Search term "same": please copy every line of the records below that contains it.

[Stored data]
────

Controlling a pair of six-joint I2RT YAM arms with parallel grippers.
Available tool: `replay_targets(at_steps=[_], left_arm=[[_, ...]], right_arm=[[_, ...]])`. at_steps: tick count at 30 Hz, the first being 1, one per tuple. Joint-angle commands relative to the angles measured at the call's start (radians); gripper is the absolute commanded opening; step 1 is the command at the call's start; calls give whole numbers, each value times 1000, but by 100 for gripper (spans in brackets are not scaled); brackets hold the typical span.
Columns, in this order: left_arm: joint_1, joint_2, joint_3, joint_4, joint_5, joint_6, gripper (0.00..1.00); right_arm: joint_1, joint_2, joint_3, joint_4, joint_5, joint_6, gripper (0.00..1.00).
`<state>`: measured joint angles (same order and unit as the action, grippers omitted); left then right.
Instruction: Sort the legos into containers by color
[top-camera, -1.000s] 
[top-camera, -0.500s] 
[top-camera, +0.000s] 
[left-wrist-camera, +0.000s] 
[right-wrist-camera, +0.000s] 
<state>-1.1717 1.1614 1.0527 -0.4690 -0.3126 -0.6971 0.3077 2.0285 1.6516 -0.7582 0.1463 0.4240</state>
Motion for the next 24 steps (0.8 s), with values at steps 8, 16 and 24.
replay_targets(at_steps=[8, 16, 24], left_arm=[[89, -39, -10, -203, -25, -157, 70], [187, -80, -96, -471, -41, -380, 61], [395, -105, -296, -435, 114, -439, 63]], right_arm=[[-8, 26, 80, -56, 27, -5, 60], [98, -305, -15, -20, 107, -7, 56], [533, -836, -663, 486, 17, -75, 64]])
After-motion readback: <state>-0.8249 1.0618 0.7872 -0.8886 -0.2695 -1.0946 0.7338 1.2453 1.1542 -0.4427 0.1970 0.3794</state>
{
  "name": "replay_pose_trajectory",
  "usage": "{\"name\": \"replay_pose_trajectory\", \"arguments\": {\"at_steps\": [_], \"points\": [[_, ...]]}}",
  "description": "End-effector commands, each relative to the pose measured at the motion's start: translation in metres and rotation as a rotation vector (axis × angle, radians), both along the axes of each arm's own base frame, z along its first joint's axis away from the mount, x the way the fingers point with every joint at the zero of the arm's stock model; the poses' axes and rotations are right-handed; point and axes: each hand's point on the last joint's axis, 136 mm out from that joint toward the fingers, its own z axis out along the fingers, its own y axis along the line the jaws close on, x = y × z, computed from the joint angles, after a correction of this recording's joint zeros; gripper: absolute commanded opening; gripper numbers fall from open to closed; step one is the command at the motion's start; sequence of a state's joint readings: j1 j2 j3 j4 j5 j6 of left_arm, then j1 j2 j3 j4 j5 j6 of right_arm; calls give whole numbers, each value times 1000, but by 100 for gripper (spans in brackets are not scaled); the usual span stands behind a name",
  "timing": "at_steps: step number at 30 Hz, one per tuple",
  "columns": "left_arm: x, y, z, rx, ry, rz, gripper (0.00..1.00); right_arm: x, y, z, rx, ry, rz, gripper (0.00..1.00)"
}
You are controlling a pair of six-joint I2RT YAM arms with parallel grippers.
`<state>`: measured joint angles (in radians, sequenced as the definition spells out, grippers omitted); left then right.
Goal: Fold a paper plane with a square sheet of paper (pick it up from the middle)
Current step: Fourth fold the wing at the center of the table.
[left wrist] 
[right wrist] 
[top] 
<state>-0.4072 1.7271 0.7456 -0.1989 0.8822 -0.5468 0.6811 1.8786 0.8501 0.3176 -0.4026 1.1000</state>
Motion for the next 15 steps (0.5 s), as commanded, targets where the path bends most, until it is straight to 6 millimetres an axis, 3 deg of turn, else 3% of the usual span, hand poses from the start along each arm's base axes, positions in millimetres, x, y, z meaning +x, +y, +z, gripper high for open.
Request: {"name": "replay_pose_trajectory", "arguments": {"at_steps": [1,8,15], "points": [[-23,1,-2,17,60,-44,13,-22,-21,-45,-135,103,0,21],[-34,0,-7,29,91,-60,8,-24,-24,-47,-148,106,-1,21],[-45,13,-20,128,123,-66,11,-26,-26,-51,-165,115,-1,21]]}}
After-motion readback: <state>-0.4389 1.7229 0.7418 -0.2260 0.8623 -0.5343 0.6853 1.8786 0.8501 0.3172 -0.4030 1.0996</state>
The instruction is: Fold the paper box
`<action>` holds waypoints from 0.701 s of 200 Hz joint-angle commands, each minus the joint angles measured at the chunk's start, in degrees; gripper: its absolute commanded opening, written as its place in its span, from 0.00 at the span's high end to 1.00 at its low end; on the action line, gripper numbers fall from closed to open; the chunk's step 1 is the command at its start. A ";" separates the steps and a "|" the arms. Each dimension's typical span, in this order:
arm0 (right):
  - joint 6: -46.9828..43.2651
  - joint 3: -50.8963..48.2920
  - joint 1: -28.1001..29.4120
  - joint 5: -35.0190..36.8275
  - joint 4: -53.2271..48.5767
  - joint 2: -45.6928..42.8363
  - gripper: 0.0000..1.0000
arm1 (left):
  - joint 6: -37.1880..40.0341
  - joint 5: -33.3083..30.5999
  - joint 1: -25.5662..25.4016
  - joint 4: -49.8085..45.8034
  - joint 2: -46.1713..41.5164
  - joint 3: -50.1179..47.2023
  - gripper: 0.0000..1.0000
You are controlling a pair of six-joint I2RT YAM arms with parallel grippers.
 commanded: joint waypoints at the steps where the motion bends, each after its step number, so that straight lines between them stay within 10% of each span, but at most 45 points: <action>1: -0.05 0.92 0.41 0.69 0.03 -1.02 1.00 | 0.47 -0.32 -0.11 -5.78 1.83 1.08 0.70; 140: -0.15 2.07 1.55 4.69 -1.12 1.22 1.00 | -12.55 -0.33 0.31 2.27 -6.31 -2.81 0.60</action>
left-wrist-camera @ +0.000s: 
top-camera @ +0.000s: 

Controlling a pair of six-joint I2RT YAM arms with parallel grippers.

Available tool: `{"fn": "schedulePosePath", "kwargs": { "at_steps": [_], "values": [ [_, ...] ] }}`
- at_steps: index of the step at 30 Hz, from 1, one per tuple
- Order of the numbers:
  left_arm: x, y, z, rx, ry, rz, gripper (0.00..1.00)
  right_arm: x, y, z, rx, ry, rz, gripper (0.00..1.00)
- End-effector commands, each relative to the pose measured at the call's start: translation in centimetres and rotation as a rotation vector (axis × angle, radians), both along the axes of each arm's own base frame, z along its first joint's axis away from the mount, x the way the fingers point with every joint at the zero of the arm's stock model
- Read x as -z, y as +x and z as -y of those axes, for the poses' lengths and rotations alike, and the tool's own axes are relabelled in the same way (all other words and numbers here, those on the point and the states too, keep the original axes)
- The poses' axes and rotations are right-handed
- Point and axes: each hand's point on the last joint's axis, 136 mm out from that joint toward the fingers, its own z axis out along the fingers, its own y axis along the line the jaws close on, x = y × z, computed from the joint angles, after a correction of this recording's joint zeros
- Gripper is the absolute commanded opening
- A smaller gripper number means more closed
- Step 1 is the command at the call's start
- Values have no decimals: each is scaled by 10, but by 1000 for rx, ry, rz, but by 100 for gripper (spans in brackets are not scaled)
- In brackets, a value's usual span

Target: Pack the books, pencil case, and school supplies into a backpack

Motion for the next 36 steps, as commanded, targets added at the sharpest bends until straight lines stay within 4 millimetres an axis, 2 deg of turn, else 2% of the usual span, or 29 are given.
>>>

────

RESULT FOR THIS TASK:
`<state>`: measured joint angles (same order and unit as the action, grippers omitted); left then right.
- Read x as -z, y as +x and z as -y of those axes, for the poses' lengths and rotations alike, and the tool's own axes are relabelled in the same way (all other words and numbers here, those on the point and the states too, keep the original axes)

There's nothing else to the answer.